Where can I run queries against these verifiable logs for my domain?

[clinta]

https://crt.sh/?Identity=%25&iCAID=7395

[nly]

The allure over other DV CAs is that it's gratis, and, soon, that it'll be deployable at the push of a button.

DANE-TA or DANE-EE still would have been better than any and all of this DV public CA nonsense. A DV cert from a public CA proves that someone on the other end of the connection momentarily controlled either the DNS records for your domain, or your web server, at some point in the near past. That's it.
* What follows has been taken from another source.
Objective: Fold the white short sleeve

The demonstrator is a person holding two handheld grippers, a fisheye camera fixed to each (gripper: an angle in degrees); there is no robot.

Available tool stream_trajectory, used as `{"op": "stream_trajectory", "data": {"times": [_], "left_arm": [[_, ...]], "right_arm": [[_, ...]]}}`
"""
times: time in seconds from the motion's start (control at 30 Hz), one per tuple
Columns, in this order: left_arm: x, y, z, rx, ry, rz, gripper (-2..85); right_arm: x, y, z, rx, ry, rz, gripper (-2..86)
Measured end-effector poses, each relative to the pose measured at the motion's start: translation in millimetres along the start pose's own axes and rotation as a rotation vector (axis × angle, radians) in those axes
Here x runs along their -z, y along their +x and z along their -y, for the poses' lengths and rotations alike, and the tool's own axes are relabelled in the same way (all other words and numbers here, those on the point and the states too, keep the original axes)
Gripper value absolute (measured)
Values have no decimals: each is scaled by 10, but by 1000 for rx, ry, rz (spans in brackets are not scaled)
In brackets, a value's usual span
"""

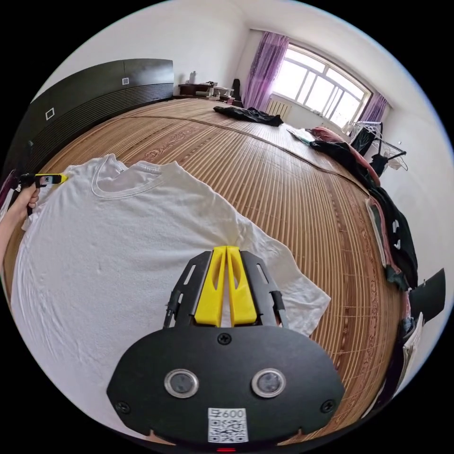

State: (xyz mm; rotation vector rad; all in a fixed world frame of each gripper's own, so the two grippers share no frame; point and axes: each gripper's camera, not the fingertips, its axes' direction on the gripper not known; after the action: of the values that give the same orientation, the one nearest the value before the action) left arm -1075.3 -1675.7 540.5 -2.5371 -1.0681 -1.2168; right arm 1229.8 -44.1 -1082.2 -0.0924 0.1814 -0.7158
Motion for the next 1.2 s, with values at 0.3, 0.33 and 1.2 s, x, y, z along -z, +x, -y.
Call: {"op": "stream_trajectory", "data": {"times": [0.3,0.33,1.2], "left_arm": [[594,70,-483,-15,304,221,5],[828,87,-669,-20,384,263,4],[1287,-32,-2175,-18,-36,-773,13]], "right_arm": [[1056,432,-625,-222,408,23,-8],[1286,516,-775,-208,437,91,-8],[2610,1006,-3087,-313,-11,1027,-8]]}}
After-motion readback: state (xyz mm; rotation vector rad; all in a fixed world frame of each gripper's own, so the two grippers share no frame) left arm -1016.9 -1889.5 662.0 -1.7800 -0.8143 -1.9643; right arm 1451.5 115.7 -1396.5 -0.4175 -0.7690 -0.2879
DV is an extremely weak proof of identity, and provides no authentication at all (as in, proof that the issue was actually authorised by the domain owner).

[Jasper_]

Doesn't LetsEncrypt require that you have DNSSEC enabled on your domain, as a first step? DV is a valid proof of identity, assuming DNSSEC, right?

[nly]

No, DNSSEC isn't required. LetsEncrypt supports a bunch of DV methods right now[0], but the bottom line is that if someone can control either your DNS server or your web server (any web server on an IP at which your domain points) then they can always get a certificate for your domain. This applies to all DV cert issuance from most CAs afaik.

Full DNSSEC verification by the issuing CA (LetsEncrypt) still wouldn't mitigate attacks against the "Simple HTTP" method.

[0]https://letsencrypt.github.io/acme-spec/#rfc.section.7

[lukas2511]

Well, there are two major reasons why I think letsencrypt is great right now.

One thing is that it just works, it's a trusted CA and there is no bullshit "please install this cert" stuff.

The other thing is the automatisation. There were some CAs with free certificates before, but you had to manually click around in a webinterface, manually put a file on a webserver or copy an ID from an email, or whatever to verify that you are the owner of the domain. This process often took from around 30 minutes to several hours, while the acme-protocol is designed to handle validation in seconds, and it actually works. You can start a new project, send of the signing command, and in seconds you'll have a certificate.

[Jasper_]

TLS is a system designed to support both authentication and encryption. Losing authentication is actually a pretty big deal, so of course browsers won't do it.

Encryption without authentication isn't really a good idea, because you can trivially MITM someone, serve them your certificate for google.com, open up a connection to google.com yourself, and it's now effectively as good as plain-text.

The security community was really upset with SuperFish and the recent Dell eRoot for the same reason -- you effectively lost accurate authentication, making it pretty easy to degrade someone's connection to plain-text.

[umaguma]

"... because you can trivially MITM someone..."

This assumes the user is relying on certificates for authentication. Certificates that are likely tied to domain names.

What if the user authenticates by another means? SSH keys, real life meeting and exchange of keys, keys printed on paper and sent in the postal mail, etc. No domain name involved.

There are other ways to authenticate an endpoints besides domain names and certificates.

It's possible to have encryption without authentication.

It's also possible to have each of encryption and authentication handled by a different program. What we have now are programs that try to do both, and may do a very bad job of one at the expense of the other. These programs provide a false sense of "security".

The fundamental question: Are domain names easier to MITM than IP addresses?

[Vendan]

It authenticates the same thing most ssl certs do. That you have control over the domain. Self-signed certs don't do that, so a letsencrypt cert is actually more secure then a self-signed cert.